One of his other better-known works is his _The Infanta Maria Theresa of Spain_, also a daughter of Philip IV:

http://www.esacademic.com/pictures/e...1zquez_030.jpg

It would be easy to get bogged down on a single painter like Velázquez, but we’ll just keep moving. Later, I’ll point out the Prado’s website so you can check out anything you want to in more detail.

I always wondered why a Spanish painter would have a name like El Greco, until I found out that he was born on Crete and had Greek origins. He even signed his paintings using Greek characters. He lived from 1541 to 1614.

My personal favorite of his works is called _View of Toledo_ and here’s what it looks like. It turns out that this Toledo is the one in Spain and not the one in the Ohio with a minor-league baseball team called the Mudhens.

http://frmarkdwhite.files.wordpress....-of-toledo.jpg

You can see that a storm is about to explode and there are all kinds of complicated explanations of how this represents some sort of conflict between the heavens and the earth, but as I said before, I won’t get into any kind of analysis of what the painting is supposed to convey.

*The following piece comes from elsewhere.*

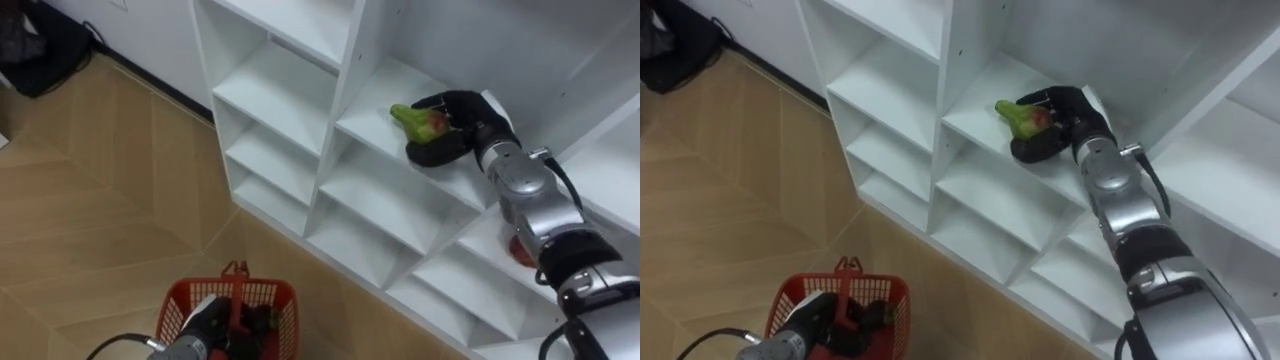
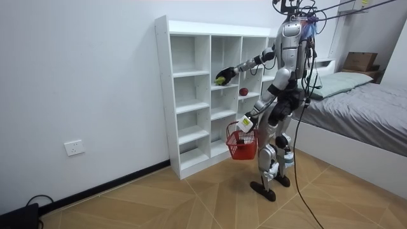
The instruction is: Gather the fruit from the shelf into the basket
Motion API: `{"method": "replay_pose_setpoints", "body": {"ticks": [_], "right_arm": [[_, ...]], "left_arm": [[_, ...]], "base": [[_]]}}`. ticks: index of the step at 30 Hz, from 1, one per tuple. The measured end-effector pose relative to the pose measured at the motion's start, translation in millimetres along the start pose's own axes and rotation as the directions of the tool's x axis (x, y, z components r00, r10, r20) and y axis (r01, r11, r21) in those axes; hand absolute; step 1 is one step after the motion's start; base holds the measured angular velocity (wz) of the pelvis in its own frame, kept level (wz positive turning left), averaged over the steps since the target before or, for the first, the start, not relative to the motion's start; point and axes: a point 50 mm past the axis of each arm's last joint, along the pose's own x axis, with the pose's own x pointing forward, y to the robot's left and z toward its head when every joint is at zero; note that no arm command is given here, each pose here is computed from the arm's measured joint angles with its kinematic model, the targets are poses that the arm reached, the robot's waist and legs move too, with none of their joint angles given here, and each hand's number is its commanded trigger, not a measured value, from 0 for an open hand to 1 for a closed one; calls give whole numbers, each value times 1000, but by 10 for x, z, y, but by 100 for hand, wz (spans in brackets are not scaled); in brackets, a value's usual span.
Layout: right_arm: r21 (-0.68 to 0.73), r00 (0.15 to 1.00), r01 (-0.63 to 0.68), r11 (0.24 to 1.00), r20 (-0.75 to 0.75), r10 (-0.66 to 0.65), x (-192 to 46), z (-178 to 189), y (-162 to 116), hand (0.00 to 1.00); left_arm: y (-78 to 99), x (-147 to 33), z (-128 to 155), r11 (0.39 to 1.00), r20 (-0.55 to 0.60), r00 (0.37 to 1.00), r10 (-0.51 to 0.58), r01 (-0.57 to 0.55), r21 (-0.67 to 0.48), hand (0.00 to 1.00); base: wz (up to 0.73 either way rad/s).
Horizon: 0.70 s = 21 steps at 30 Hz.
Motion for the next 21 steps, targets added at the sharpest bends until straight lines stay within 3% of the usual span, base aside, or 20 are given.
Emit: {"method": "replay_pose_setpoints", "body": {"ticks": [8,12,21], "right_arm": [[96,998,-56,994,43,52,-67,-28,251,100],[185,992,-114,976,73,101,-200,-116,456,100],[230,969,-241,943,105,222,-383,-216,714,100]], "left_arm": [[-38,1,-16,1000,-3,1000,10,-10,-5,100],[-149,8,-15,999,-2,1000,-13,13,-49,100],[-261,1,-56,995,-8,999,-38,38,-95,100]], "base": [[-4],[-25],[-15]]}}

El Greco spent lots of time in Italy, and when he was in Rome, he was so taken aback by Michelangelo’s painting _The Last Judgment_ in the Sistine Chapel that he suggested to the pope that he should redo the entire picture. Lots of other painters had made similar offers, because Michelangelo had dared to show people without their clothing, but fortunately none of them were allowed to change anything, and the painting still stands today as it was when Michelangelo put his finishing touches on it.

El Greco’s _The Burial of Count of Orgaz_ is considered his most popular piece today, but I have to question his choice of titles. I just have to wonder, if you’re going to criticize Michelangelo about painting nudes, why would you want to paint someone with a name like _Orgaz_?

http://www.lib-art.com/imgpainting/4...z-el-greco.jpg

This painting is in Toledo, and it depicts the funeral of a wealthy man who left money to enlarge and decorate the Church of Santo Tomé, which El Greco attended during his years in Toledo. _The Burial of Count of Orgaz_ is now on display in that church. El Greco painted himself into the picture - he is the seventh from the left.

The last Spanish painter we’ll touch on for now is Francisco de Goya, who lived from 1746 until 1828. He has more than 140 paintings now held by the Prado. He considered himself to be a disciple of Velázquez, even though he wasn’t even born until more than a century had elapsed since Velázquez passed away.

My favorite of Goya’s works is _Charles IV of Spain and His Family_ – actually in Spain they call him Carlos IV:

http://img254.imageshack.us/img254/2...familyc180.jpg

Just like in _Las Meninas_, the artist is in the picture – on the left in the background, barely discernible and looking at the viewer, even though he doesn’t have a paintbrush in hand the way Velázquez did in _Las Meninas_.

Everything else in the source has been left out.